[Collection entries]
------------------------

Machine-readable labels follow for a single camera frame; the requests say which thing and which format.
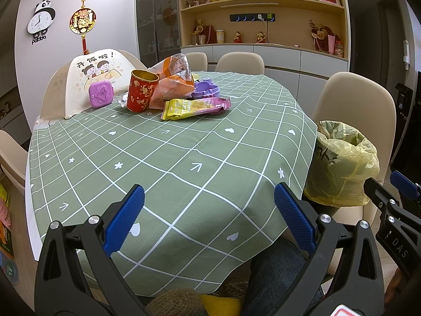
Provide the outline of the purple square toy box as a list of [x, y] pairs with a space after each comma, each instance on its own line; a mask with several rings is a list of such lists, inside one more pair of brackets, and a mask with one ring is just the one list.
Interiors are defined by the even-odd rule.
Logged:
[[111, 104], [113, 96], [113, 87], [109, 81], [92, 83], [88, 89], [88, 97], [93, 108], [101, 108]]

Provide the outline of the purple toy basket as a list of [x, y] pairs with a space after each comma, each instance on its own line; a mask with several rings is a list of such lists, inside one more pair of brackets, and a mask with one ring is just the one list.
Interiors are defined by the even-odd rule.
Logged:
[[212, 98], [220, 96], [219, 86], [212, 79], [204, 79], [194, 82], [194, 91], [191, 94], [193, 99]]

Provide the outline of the beige chair beside bin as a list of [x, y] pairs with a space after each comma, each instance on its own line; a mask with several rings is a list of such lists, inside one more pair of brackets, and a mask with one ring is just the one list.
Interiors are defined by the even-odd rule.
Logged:
[[327, 80], [312, 119], [341, 121], [358, 129], [377, 149], [376, 180], [384, 183], [396, 128], [395, 103], [385, 88], [355, 73], [335, 73]]

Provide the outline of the beige chair far left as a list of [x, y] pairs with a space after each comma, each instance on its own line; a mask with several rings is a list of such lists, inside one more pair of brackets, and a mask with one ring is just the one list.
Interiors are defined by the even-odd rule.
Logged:
[[190, 52], [185, 54], [191, 71], [207, 71], [208, 58], [203, 52]]

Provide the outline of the beige chair near left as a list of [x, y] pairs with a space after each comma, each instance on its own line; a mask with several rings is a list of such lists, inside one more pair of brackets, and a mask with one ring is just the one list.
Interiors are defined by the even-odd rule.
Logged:
[[0, 143], [1, 169], [18, 191], [24, 195], [28, 152], [4, 130], [0, 130]]

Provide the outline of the gold red wall ornament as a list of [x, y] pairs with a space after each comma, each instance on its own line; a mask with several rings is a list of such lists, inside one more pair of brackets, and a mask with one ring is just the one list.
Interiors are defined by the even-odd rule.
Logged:
[[69, 21], [70, 30], [81, 37], [83, 55], [89, 54], [86, 34], [96, 25], [96, 13], [85, 2], [86, 0], [81, 0], [81, 7], [72, 14]]

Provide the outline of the red gold tin can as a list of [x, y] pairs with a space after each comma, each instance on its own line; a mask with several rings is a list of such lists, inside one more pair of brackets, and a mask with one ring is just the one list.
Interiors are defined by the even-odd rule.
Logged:
[[128, 88], [127, 109], [134, 113], [147, 110], [158, 82], [159, 76], [155, 73], [141, 69], [133, 70]]

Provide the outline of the orange plastic bag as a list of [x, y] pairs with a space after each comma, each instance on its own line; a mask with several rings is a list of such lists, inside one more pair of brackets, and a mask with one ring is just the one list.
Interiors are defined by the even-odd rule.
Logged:
[[148, 70], [159, 77], [149, 108], [163, 110], [166, 101], [191, 97], [194, 80], [185, 54], [169, 56]]

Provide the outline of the green checked tablecloth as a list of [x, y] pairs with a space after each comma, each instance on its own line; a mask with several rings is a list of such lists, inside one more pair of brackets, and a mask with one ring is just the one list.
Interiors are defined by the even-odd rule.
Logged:
[[274, 188], [303, 192], [315, 123], [267, 76], [208, 77], [231, 101], [217, 115], [163, 121], [113, 103], [33, 130], [26, 218], [35, 256], [51, 222], [101, 215], [137, 184], [144, 206], [111, 257], [138, 295], [212, 293], [282, 235]]

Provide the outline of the yellow trash bag bin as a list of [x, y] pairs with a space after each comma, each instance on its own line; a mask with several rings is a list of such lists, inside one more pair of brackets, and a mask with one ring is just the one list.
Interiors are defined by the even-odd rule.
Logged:
[[380, 173], [375, 146], [358, 129], [340, 121], [319, 121], [303, 194], [334, 208], [369, 202], [364, 183]]

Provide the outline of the yellow pink snack packet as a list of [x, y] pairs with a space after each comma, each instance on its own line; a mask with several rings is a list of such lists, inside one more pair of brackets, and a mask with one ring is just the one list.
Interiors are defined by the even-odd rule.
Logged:
[[161, 119], [173, 121], [205, 114], [218, 114], [230, 107], [229, 98], [210, 97], [195, 100], [174, 98], [165, 103]]

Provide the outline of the beige cartoon food cover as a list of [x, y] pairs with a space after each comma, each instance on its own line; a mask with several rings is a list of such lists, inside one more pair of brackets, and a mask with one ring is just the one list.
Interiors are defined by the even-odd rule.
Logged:
[[115, 95], [127, 92], [131, 72], [145, 68], [135, 55], [112, 48], [75, 57], [51, 77], [36, 123], [69, 119], [90, 108], [89, 88], [95, 83], [109, 82]]

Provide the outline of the beige chair far middle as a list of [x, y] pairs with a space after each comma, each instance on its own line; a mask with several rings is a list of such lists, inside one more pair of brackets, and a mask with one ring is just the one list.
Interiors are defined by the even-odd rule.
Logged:
[[215, 71], [260, 75], [265, 74], [265, 64], [263, 58], [256, 53], [237, 51], [221, 56]]

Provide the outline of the wooden shelf cabinet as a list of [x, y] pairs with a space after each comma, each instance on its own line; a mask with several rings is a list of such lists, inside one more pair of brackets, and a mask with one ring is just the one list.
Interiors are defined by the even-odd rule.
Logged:
[[178, 8], [183, 53], [204, 53], [210, 70], [227, 53], [256, 53], [306, 113], [350, 66], [348, 0], [178, 0]]

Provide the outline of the panda wall clock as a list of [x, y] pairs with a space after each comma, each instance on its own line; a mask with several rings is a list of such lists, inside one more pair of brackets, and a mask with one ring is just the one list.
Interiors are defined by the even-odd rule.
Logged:
[[46, 33], [55, 19], [56, 10], [51, 6], [50, 0], [42, 0], [36, 4], [33, 16], [27, 25], [27, 31], [32, 36], [31, 44], [46, 38]]

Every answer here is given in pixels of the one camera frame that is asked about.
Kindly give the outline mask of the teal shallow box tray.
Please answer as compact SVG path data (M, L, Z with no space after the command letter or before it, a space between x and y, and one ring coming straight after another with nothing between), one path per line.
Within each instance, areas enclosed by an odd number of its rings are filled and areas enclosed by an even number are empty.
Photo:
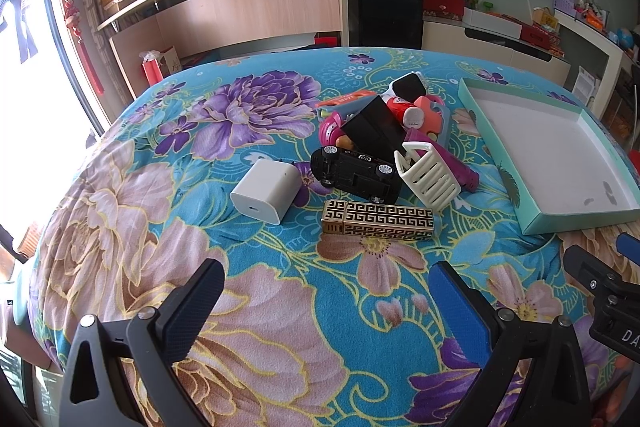
M523 234L639 219L634 168L587 109L475 79L460 81L459 98L498 168Z

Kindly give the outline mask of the floral blue tablecloth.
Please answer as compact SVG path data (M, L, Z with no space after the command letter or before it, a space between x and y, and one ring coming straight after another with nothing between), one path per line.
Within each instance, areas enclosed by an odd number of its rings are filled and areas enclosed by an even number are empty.
M320 101L382 92L408 72L451 110L451 153L480 175L436 219L434 239L326 235L334 191L311 173ZM476 376L427 288L440 260L524 320L575 324L592 423L611 425L634 391L631 361L589 334L593 300L567 280L579 245L628 282L620 227L525 235L498 168L458 97L463 79L570 101L511 67L425 51L339 48L196 66L146 90L98 142L43 232L30 283L32 335L64 367L79 319L159 305L205 258L224 293L175 371L215 426L436 426ZM242 215L230 194L260 158L302 178L280 223Z

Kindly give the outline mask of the pink pup toy figure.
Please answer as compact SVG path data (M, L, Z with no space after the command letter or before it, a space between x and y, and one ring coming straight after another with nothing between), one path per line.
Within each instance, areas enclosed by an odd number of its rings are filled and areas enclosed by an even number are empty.
M336 146L345 150L355 150L352 140L342 130L342 117L339 113L331 113L319 128L319 141L321 146Z

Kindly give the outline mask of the gold patterned lighter box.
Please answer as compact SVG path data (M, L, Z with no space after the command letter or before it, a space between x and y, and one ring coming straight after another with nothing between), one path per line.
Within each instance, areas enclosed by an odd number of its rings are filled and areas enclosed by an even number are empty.
M420 207L383 205L329 199L323 205L322 232L422 241L434 233L431 210Z

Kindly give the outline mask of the red gift bag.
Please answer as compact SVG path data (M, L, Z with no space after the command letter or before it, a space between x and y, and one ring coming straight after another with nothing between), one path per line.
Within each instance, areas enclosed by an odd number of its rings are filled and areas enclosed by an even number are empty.
M165 78L182 71L180 58L172 46L165 51L149 50L139 54L143 74L149 86L160 83Z

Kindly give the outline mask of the wooden desk with shelf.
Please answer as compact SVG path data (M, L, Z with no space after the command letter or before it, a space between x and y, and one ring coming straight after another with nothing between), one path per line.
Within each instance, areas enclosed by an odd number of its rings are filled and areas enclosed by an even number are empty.
M163 0L137 0L99 26L115 33L110 45L134 98L149 88L140 54L176 50L191 56L236 44L337 32L349 45L348 0L184 0L122 29L119 21Z

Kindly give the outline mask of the red hanging ornament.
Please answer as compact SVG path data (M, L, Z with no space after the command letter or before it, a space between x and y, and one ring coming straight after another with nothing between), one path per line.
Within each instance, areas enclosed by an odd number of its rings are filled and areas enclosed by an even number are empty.
M80 28L80 11L76 6L74 0L61 0L61 3L64 13L65 26L72 37L75 39L75 46L79 61L89 80L90 86L96 95L104 95L103 84L99 80L98 74L96 73L96 70L91 63L84 43L84 38L82 38L82 31Z

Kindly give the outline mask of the white side desk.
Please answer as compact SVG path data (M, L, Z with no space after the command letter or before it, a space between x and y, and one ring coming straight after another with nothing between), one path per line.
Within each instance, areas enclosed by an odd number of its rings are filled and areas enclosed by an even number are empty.
M570 64L564 87L568 90L573 89L579 67L600 78L600 87L589 107L594 115L602 118L612 100L620 76L631 77L631 59L617 44L612 43L599 31L561 11L555 10L554 16L560 24L559 35L564 61Z

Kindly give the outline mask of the orange blue carrot knife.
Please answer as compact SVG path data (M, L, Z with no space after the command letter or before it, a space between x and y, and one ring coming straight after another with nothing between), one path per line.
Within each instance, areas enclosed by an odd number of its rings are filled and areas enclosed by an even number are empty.
M337 113L341 121L348 121L350 117L355 116L377 96L373 91L359 90L318 102L314 111L319 118L326 118Z

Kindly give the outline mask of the white smartwatch black screen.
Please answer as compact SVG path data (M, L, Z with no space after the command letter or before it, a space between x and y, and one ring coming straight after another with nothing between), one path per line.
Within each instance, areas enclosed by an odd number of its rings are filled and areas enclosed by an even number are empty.
M420 72L408 72L390 83L393 94L413 104L418 98L426 95L426 88Z

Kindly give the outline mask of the black toy car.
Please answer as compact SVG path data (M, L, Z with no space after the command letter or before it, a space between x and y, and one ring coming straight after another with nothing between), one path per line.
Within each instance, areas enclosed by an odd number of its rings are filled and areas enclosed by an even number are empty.
M375 204L394 205L401 179L394 166L369 155L326 145L310 158L314 177L326 188L335 188Z

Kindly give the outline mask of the white USB wall charger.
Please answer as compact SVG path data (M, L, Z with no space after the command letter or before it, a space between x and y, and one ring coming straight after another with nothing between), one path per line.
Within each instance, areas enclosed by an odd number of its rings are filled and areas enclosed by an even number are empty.
M301 187L302 178L296 167L260 158L235 185L230 198L242 215L280 225Z

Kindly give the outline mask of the red gift box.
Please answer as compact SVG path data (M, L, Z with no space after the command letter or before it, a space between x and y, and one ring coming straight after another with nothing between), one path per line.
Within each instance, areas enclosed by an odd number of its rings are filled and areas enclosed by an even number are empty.
M430 17L462 20L464 10L464 0L423 0L423 13Z

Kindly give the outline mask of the purple lighter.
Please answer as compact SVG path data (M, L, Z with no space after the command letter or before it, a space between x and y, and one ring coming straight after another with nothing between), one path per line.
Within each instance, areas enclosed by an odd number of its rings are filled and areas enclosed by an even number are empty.
M445 147L442 147L418 129L410 129L406 134L406 140L409 142L425 142L433 145L440 157L446 162L463 190L472 193L477 190L478 184L480 184L480 175L467 165L463 164L463 162L456 156L449 153Z

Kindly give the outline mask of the pink blue foam toy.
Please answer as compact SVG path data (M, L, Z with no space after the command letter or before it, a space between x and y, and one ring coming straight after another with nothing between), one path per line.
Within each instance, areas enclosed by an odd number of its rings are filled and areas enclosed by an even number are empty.
M424 116L420 131L431 139L438 139L444 130L444 101L437 95L427 94L419 96L413 105L421 109Z

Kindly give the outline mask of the white flat box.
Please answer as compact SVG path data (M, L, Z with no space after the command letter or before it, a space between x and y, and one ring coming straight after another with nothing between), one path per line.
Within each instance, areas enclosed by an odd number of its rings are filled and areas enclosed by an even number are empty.
M470 27L492 31L508 38L518 39L521 37L522 25L499 15L465 8L462 22Z

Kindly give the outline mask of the cream TV stand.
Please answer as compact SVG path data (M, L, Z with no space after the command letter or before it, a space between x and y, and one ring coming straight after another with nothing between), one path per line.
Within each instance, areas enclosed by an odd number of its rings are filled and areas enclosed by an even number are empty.
M453 20L424 20L422 49L511 66L532 72L561 87L570 75L570 64L547 50Z

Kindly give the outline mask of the red stain remover bottle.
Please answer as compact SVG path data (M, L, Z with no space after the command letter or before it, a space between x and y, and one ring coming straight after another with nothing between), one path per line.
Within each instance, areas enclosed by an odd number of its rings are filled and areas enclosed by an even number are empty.
M423 126L425 116L418 106L397 95L385 95L383 101L402 127L420 129Z

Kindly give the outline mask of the white plastic clip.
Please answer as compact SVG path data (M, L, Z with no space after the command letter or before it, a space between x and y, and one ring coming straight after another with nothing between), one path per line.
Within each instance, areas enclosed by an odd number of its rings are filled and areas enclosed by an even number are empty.
M454 173L433 144L406 141L402 147L405 154L394 152L398 176L427 209L442 212L461 192Z

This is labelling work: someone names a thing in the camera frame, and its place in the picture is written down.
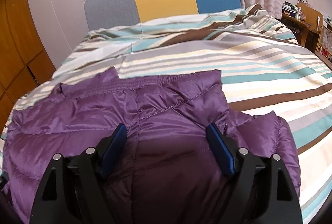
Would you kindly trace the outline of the purple quilted down jacket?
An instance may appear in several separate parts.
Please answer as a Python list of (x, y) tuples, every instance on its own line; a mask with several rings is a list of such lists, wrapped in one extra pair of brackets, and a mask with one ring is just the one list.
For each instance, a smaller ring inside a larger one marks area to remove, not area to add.
[(110, 68), (75, 85), (57, 84), (46, 98), (13, 112), (3, 152), (5, 197), (28, 223), (51, 157), (80, 154), (124, 124), (127, 142), (105, 186), (120, 222), (211, 223), (227, 191), (205, 137), (211, 123), (255, 155), (279, 154), (300, 189), (288, 123), (274, 112), (230, 109), (220, 71), (121, 79)]

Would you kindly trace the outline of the striped duvet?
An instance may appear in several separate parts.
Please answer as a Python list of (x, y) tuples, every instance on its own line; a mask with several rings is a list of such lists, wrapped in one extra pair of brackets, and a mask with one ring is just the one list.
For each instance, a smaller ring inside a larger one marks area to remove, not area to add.
[(5, 197), (3, 170), (7, 130), (16, 110), (46, 98), (57, 84), (75, 85), (114, 68), (121, 79), (178, 76), (218, 70), (230, 109), (251, 116), (274, 112), (289, 125), (300, 166), (302, 223), (331, 223), (331, 70), (310, 50), (248, 33), (223, 33), (125, 53), (114, 45), (79, 45), (52, 78), (19, 98), (1, 135), (2, 223), (24, 223)]

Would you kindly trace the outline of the wooden wardrobe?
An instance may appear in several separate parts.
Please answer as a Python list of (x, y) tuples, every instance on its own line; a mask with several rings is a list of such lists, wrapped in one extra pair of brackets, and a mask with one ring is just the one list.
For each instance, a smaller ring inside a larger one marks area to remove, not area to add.
[(1, 0), (1, 128), (15, 102), (43, 82), (55, 67), (35, 28), (28, 0)]

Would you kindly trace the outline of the wooden chair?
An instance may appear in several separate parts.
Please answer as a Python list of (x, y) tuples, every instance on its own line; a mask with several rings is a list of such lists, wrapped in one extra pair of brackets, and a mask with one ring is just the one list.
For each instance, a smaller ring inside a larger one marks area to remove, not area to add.
[(331, 55), (332, 55), (332, 32), (326, 26), (321, 27), (319, 40), (316, 46), (315, 55), (321, 59), (329, 69), (331, 69)]

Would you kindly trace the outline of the striped pillow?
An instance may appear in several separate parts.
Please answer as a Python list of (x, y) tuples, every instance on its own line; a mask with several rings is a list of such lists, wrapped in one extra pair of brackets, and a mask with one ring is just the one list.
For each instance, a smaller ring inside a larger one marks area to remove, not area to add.
[(294, 33), (259, 4), (218, 13), (179, 15), (153, 19), (133, 26), (100, 28), (88, 32), (79, 45), (93, 50), (114, 45), (125, 53), (194, 40), (214, 40), (223, 33), (248, 33), (296, 43)]

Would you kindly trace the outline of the wooden desk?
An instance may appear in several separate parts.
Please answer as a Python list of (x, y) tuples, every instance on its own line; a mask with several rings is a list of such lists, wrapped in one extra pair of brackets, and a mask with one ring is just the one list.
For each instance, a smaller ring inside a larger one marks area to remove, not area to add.
[(281, 21), (294, 33), (300, 46), (316, 51), (323, 26), (322, 13), (301, 1), (292, 6), (285, 3)]

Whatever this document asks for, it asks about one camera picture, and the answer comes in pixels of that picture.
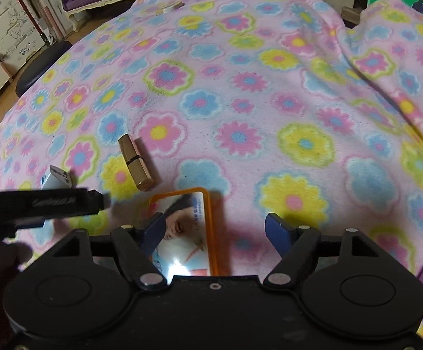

------------------------

# [What to do]
Output the lines above exactly, but only those between the line holding "Provide the outline of the green" and the line holding "Provide the outline of the yellow trash", inclusive.

# [Response]
Provide the outline of the green checked tablecloth as a list of [x, y] pairs with a space after each comma, each instance on its own line; a mask with several rings is a list of such lists, inside one more pair of brackets, and a mask with one ring is just the one list.
Interiors are defined by the even-odd rule.
Logged:
[[274, 188], [303, 192], [315, 123], [267, 76], [208, 77], [231, 101], [217, 115], [163, 121], [113, 103], [33, 130], [26, 218], [35, 256], [51, 222], [101, 215], [137, 184], [144, 206], [111, 257], [138, 295], [212, 293], [282, 235]]

Provide the outline of the yellow trash bag bin as a list of [x, y] pairs with a space after each comma, each instance on its own line; a mask with several rings is a list of such lists, inside one more pair of brackets, and a mask with one ring is just the one list.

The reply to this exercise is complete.